New Directions Group Award, SAPIENS,
Winner, Group Award: SAPIENS (sapiens.org)
An online publication dedicated to popularizing anthropological research to a broad, public audience, in its first two years SAPIENS has already become a vital digital space for anthropology on the Web. Through news coverage, features, commentaries, reviews, photo essays, videos, and much more, SAPIENS provides a public platform for anthropological research and insights into current events. Through publishing pieces aimed at deepening readers’ understanding of the human experience—including works that explore novel, thought-provoking, and unconventional ideas—SAPIENS has successfully transformed how the public consumes anthropology, and, in turn, how people see themselves and their world.
In addition to providing quality scholarship in sophisticated yet accessible formats, the Awards Committee cites SAPIENS’ broad reach and impact.

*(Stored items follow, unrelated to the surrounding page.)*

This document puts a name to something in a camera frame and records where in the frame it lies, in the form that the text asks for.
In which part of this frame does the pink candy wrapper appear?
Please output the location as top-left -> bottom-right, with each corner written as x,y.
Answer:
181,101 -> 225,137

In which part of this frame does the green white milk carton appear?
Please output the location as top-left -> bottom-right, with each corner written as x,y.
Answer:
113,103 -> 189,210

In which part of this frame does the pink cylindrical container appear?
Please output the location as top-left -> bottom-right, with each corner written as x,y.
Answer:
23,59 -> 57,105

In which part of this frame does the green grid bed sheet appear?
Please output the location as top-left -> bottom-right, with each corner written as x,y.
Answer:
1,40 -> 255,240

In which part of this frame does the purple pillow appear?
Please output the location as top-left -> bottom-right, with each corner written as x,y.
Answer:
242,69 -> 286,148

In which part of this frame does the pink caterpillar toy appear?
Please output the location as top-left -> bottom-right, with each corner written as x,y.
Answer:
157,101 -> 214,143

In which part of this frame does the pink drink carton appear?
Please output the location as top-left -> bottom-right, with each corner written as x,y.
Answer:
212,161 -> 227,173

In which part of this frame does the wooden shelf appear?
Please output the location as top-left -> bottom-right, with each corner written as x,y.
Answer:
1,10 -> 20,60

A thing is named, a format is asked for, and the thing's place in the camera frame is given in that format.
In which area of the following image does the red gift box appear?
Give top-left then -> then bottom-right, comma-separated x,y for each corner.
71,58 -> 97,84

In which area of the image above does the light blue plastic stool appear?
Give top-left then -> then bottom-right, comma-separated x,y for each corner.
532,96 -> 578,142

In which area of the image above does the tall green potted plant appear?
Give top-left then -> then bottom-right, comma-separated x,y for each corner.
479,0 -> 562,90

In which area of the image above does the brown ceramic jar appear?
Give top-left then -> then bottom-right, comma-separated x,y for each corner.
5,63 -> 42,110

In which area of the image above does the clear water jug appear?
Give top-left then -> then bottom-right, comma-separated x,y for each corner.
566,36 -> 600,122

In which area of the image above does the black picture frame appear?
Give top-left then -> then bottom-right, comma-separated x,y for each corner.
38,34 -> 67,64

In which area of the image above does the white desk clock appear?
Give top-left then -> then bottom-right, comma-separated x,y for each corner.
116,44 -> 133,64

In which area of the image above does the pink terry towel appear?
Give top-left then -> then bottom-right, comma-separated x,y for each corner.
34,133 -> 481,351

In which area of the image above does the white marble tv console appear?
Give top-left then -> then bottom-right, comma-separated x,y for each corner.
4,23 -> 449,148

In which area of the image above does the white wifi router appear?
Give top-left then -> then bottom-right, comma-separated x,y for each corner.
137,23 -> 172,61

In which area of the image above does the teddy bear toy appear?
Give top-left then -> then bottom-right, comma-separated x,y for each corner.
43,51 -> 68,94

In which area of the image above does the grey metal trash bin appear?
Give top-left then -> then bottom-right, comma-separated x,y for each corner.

As of September 2017, twenty-one pieces from SAPIENS have been published through its syndicated partnerships with Discovery Magazine, Scientific American, Slate, The Atlantic, and Aeon. The online publication has amassed over two million page views, fifty-eight thousand Facebook “likes,” eight thousand twitter followers (@SAPIENS_org), seven thousand email subscribers, and 234 published articles accessed from every country in the world except North Korea.

GAD New Directions Award

GAD New Directions, Individual Winner, Katie Hinde.
Winner, Individual Award: Katie Hinde
The New Directions Awards Committee recognizes Dr. Katie Hinde (Arizona State University) for her contributions to public anthropology through her “Mammals Suck… Milk!” blog and her innovative educational tool, March Mammal Madness—an annual 64-animal bracket tournament where mammals go head-to-head in combat with the most biologically fit advancing. Since 2011, “Mammals Suck… Milk!” has featured creative and accessible, yet academically rigorous blog entries showcasing research on mothers’ milk, breastfeeding, and lactation for the general public, clinicians, and researchers. Over the past five years, March Mammal Madness has become an international phenomenon with multiple contributing scientists. In 2017, over 200 educators requested advance access to the bracket chart for lesson planning (suggesting that at least 10,000 students played the alternative March Madness tournament). March Mammal Madness has been featured in the Boston Globe, Chicago Tribune, and on NPR. It currently has over 2000 followers on Facebook and 5800 Twitter followers. The Awards Committee applauds Hinde for her effective approaches to engaging people in issues surrounding mammalian evolution as well as for her creative appropriation of American sports culture in these efforts.

Write-ups for the New Directions and Cross-Field Scholarship Awards were composed by Anthony Kwame Harrison drawing on excerpts from nomination letters by Melanie Beasley and Chip Colwell, as well as comments from members of the awards committees.